What to do. Leave the pictures behind and reproduce every line of the listing exactly.

───── Information provided ─────

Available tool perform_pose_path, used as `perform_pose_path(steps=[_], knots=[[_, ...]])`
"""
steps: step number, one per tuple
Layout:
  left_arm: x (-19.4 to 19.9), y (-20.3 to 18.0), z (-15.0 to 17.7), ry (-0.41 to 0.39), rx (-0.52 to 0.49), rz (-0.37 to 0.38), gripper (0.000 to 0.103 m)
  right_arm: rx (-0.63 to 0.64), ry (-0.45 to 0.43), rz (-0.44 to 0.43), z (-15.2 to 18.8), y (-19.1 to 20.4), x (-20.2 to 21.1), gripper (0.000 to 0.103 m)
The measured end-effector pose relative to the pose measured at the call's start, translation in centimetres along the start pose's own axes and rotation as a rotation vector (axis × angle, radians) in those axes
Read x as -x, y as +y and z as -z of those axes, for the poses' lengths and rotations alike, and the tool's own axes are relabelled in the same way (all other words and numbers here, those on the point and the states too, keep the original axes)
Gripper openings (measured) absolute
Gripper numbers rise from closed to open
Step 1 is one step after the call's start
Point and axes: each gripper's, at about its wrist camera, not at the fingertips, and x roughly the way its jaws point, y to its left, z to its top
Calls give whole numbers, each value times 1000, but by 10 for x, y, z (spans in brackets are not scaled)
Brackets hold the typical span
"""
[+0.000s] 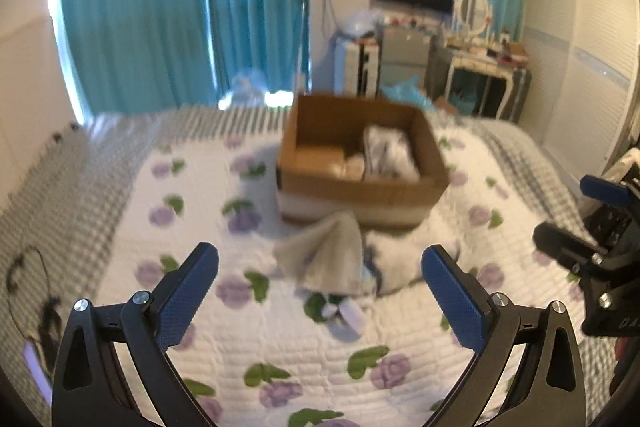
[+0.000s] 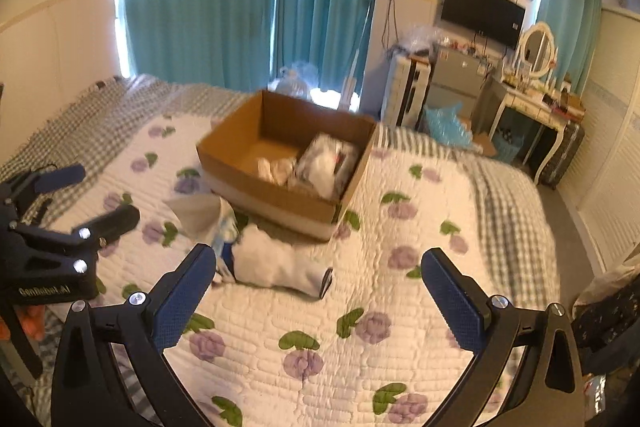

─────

Solution for this problem.
Available tool perform_pose_path, used as `perform_pose_path(steps=[_], knots=[[_, ...]])`
"""
steps: step number, one per tuple
Layout:
  left_arm: x (-19.4 to 19.9), y (-20.3 to 18.0), z (-15.0 to 17.7), ry (-0.41 to 0.39), rx (-0.52 to 0.49), rz (-0.37 to 0.38), gripper (0.000 to 0.103 m)
  right_arm: rx (-0.63 to 0.64), ry (-0.45 to 0.43), rz (-0.44 to 0.43), z (-15.2 to 18.8), y (-19.1 to 20.4), x (-20.2 to 21.1), gripper (0.000 to 0.103 m)
The measured end-effector pose relative to the pose measured at the call's start, translation in centimetres along the start pose's own axes and rotation as a rotation vector (axis × angle, radians) in those axes
Read x as -x, y as +y and z as -z of those axes, for the poses' lengths and rotations alike, and the tool's own axes are relabelled in the same way (all other words and numbers here, those on the point and the states too, keep the original axes)
Gripper openings (measured) absolute
Gripper numbers rise from closed to open
Step 1 is one step after the call's start
Point and axes: each gripper's, at about its wrist camera, not at the fingertips, and x roughly the way its jaws point, y to its left, z to its top
Calls give whole numbers, each value times 1000, but by 10 for x, y, z (spans in brackets are not scaled)
Brackets hold the typical span
"""
[+0.000s] 
[+0.000s] 

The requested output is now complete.